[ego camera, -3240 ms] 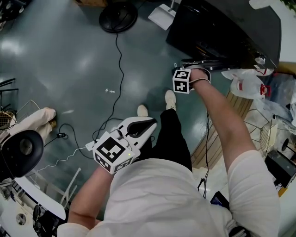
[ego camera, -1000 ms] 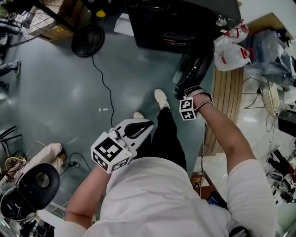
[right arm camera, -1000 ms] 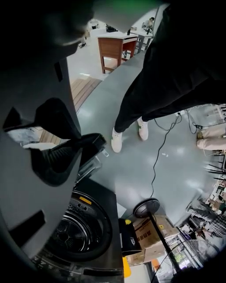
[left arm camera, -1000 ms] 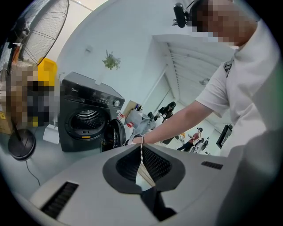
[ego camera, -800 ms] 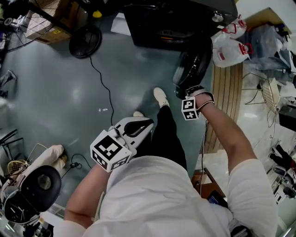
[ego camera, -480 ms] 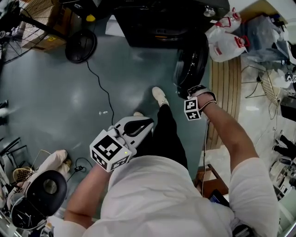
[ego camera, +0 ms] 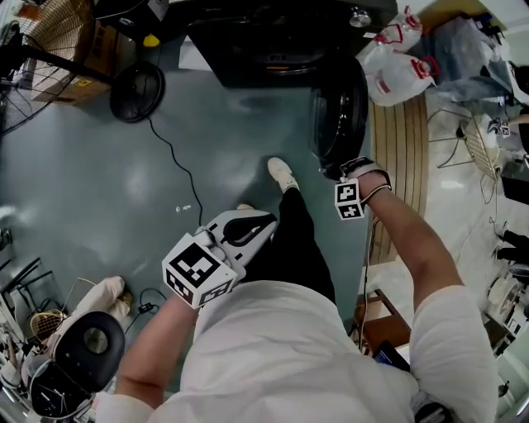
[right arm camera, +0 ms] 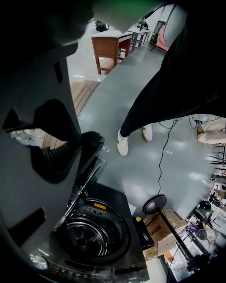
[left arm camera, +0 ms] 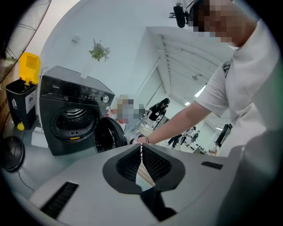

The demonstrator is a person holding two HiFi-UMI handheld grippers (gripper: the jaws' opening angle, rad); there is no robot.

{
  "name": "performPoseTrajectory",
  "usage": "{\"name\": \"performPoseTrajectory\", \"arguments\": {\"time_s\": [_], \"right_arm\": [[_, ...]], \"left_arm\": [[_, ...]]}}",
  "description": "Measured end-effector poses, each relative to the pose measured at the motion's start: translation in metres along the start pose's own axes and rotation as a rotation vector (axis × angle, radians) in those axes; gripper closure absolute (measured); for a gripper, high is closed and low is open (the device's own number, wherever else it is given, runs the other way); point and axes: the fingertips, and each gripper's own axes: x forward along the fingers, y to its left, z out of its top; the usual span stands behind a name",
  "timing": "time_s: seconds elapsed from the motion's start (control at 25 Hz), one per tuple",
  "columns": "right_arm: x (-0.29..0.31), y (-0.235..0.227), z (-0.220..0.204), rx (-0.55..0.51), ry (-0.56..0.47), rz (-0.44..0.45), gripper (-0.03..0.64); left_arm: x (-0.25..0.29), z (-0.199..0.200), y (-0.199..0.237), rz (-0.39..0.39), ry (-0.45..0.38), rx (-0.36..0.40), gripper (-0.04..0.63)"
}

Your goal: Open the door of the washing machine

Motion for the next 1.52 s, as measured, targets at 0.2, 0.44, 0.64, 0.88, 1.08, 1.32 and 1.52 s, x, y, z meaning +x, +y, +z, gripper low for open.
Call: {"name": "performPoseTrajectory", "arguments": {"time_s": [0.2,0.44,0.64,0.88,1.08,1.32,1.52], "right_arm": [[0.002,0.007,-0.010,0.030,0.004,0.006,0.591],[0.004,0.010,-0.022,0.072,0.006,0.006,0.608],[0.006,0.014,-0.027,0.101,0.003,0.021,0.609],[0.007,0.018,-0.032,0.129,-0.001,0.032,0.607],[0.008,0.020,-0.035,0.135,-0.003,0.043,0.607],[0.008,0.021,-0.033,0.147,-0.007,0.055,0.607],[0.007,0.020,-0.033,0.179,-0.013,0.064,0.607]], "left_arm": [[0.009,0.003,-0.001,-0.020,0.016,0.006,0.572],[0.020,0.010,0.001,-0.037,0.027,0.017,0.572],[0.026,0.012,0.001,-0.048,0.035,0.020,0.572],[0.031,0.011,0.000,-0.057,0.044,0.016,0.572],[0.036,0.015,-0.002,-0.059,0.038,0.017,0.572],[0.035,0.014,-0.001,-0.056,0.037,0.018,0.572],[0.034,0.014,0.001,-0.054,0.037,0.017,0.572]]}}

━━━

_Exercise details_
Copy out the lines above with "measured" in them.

_The completed task_
  "description": "Measured end-effector poses, each relative to the pose measured at the motion's start: translation in metres along the start pose's own axes and rotation as a rotation vector (axis × angle, radians) in those axes; gripper closure absolute (measured); for a gripper, high is closed and low is open (the device's own number, wherever else it is given, runs the other way); point and axes: the fingertips, and each gripper's own axes: x forward along the fingers, y to its left, z out of its top; the usual span stands behind a name",
Motion for the next 1.52 s, as measured, targets at 0.2, 0.44, 0.64, 0.88, 1.08, 1.32 and 1.52 s, x, y, z meaning +x, +y, +z, gripper low for open.

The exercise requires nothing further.